TASK TO CARRY OUT :: In the material below, the lines containing the word "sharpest" are required; copy each of them.

DATA FOR ANALYSIS ::
○ ○ ○ ○

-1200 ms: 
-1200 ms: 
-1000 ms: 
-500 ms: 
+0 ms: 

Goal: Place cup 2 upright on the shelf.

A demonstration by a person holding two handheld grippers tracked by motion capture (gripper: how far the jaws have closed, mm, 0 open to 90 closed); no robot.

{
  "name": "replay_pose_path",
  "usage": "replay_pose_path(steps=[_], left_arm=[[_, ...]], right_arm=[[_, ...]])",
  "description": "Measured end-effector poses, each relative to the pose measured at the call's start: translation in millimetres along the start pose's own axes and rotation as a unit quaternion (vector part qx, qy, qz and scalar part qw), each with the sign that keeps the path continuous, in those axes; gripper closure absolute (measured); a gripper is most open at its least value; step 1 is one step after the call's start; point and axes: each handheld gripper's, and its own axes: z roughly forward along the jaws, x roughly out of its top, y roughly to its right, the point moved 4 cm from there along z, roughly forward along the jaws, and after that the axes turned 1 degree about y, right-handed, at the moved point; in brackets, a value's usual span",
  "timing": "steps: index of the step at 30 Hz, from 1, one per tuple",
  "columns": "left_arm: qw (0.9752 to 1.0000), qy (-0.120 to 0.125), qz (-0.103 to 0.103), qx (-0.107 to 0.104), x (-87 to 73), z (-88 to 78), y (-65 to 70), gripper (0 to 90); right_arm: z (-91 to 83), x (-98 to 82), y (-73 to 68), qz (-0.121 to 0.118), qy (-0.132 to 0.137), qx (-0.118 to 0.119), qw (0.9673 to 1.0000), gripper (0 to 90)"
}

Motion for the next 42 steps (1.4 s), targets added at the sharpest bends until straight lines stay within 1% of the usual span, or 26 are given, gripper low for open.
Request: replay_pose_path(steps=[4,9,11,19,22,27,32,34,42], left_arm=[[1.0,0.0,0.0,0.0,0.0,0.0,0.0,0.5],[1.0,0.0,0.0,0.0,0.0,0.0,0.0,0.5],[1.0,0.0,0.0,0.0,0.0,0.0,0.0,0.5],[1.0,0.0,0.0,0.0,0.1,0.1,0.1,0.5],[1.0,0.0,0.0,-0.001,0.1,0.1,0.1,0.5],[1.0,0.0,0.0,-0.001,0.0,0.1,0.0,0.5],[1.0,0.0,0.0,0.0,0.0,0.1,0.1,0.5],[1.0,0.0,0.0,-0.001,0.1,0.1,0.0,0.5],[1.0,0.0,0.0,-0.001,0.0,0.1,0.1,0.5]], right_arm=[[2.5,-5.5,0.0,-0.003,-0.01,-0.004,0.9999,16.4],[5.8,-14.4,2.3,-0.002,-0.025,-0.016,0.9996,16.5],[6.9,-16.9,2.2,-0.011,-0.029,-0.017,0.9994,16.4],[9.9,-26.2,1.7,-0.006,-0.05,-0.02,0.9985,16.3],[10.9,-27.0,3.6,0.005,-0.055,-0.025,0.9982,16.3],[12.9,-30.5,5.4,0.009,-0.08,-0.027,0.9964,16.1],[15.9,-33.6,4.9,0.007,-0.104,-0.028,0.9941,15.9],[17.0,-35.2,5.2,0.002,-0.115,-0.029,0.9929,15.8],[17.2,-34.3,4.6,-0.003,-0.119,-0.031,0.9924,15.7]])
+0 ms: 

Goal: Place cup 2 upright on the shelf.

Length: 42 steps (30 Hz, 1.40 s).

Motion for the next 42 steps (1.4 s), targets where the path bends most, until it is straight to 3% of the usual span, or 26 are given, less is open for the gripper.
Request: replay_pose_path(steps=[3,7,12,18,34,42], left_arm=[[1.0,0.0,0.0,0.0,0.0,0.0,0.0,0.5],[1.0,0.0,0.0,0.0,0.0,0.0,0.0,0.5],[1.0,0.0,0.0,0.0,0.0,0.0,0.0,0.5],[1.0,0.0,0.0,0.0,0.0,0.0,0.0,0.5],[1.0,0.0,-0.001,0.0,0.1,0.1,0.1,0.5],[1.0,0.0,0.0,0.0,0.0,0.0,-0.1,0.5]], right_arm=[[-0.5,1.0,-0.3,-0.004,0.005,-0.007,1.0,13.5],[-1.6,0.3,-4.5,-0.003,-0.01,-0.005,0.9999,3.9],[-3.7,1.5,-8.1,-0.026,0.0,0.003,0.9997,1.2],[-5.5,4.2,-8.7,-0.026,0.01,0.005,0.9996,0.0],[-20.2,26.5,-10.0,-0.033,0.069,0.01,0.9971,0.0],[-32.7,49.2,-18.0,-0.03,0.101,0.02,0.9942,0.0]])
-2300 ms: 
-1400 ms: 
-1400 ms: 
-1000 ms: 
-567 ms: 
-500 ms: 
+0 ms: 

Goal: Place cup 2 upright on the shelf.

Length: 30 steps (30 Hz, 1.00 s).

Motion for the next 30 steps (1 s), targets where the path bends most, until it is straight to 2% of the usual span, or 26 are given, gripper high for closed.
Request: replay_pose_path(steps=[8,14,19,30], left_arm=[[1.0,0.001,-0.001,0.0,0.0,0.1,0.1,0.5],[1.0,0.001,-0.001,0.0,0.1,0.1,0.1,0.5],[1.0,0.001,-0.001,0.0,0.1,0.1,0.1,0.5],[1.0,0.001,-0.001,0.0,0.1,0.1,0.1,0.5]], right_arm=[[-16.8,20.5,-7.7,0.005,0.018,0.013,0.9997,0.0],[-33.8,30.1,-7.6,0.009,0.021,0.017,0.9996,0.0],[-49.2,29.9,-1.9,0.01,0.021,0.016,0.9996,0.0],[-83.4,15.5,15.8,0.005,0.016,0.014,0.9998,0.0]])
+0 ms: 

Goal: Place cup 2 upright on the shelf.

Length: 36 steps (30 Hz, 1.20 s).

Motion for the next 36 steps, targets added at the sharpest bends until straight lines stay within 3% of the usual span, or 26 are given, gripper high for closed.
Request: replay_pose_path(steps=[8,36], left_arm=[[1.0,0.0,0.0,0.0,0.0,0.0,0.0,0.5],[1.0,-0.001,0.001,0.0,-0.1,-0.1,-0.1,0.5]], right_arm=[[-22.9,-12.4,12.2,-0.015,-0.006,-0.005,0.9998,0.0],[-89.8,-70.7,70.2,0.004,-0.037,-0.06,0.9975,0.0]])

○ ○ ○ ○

EXERCISE RESPONSE ::
Motion for the next 42 steps (1.4 s), targets added at the sharpest bends until straight lines stay within 1% of the usual span, or 26 are given, gripper low for open.
Motion for the next 36 steps, targets added at the sharpest bends until straight lines stay within 3% of the usual span, or 26 are given, gripper high for closed.

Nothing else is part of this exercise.